There is a consideration missing from the trailer conversation.
It’s called The Audience.
I know, every new group that comes along wants to make their mark on the cultural landscape and define their time distinct from all others. Aside from whatever financial considerations there are to using or not using a narrator for theatrical trailers, there is the idea that not using a voice “lets the film speak for itself.”
Yeah, no. That’s not a trailer. That’s a cut-down version of the film that does not immediately grab our attention from looking for seats, texting, asking what everyone wants to eat, catching up on gossip.
A trailer is a series of strategically orchestrated scenes narrated by a skilled storyteller who tells us how to feel about what we are seeing. It’s a time-honored contract that is being broken and depriving us of a treasured aspect of going to “the movies.” It’s also giving the audience permission not to pay attention to what’s on the screen because it’s not cashing in on the subconscious need we have to be instantly transported from our own lives and dropped in to “a world” other than our own.

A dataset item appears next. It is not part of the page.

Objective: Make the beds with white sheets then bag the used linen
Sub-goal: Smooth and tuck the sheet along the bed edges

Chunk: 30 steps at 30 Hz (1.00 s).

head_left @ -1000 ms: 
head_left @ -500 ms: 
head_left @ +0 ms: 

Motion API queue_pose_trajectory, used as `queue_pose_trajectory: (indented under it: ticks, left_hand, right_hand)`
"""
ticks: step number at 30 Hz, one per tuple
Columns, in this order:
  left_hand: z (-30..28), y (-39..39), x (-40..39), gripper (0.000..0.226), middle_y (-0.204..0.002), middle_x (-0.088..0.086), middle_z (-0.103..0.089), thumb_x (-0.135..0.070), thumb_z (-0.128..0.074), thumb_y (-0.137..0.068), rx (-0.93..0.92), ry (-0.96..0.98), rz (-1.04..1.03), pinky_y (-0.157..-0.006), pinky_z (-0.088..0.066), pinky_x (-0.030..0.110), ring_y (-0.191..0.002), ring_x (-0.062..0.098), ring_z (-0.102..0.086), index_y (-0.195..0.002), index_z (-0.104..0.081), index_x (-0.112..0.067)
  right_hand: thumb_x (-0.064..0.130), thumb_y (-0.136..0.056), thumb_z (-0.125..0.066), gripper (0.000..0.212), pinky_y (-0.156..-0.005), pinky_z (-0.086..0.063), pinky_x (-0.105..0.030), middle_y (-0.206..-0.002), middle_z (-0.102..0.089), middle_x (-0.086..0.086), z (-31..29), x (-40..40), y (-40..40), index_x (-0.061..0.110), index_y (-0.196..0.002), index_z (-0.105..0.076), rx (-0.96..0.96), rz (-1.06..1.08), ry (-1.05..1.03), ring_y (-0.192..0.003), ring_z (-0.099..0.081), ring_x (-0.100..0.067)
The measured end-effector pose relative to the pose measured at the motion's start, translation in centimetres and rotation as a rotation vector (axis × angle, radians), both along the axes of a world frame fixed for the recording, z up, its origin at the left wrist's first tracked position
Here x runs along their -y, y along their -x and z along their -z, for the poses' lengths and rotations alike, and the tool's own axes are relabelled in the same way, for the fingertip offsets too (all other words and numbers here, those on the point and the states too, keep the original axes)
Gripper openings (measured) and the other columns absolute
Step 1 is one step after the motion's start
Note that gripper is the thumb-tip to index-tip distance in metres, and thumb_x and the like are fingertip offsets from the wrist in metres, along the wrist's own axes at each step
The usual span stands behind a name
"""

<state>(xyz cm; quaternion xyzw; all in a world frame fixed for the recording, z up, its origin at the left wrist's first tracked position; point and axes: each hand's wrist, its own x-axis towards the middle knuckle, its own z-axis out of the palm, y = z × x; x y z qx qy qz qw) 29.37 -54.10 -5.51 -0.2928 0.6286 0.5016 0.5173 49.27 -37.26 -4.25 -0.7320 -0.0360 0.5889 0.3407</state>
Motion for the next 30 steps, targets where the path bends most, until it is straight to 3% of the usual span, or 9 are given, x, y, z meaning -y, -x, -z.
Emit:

No matter when producers, editors and filmmakers showed up on the planet, they still grew up going to theaters, buying popcorn, sodas, candy, etc. and settling down to watch trailers before the Main Attraction came on the screen. In that darkened enclave, a voice came on, enveloping them and the rest of the audience in the world of the Coming Attractions.
Without The Voice, we are not hypnotically pulled to the screen with the almost pavlovian response to pay attention that was ingrained into our psyches since childhood.
When the odd and random, disembodied voice does suddenly shows up on a few lines here and there or suddenly drops in at the end to announce the title, it startles us and not in a good way. The rule in writing is called ‘playing fair with the audience.” If you are going to introduce an element, it should be there from the beginning and be a part of the story or it attracts attention to itself and is frankly, just plain bad writing. The reaction is “ Who’s that and where’d they come from?” It often gets a laugh and again, not in a good way.
So please, restore our movie-going experience as we knew and loved it and in the process, cash in on the equity trailers have built up over the years to pull us in, settle us down and help us not only get ready for the Main Event but make a mental note to make sure we see all those others, as well.
Play fair with us and we might just come back more than we have been lately!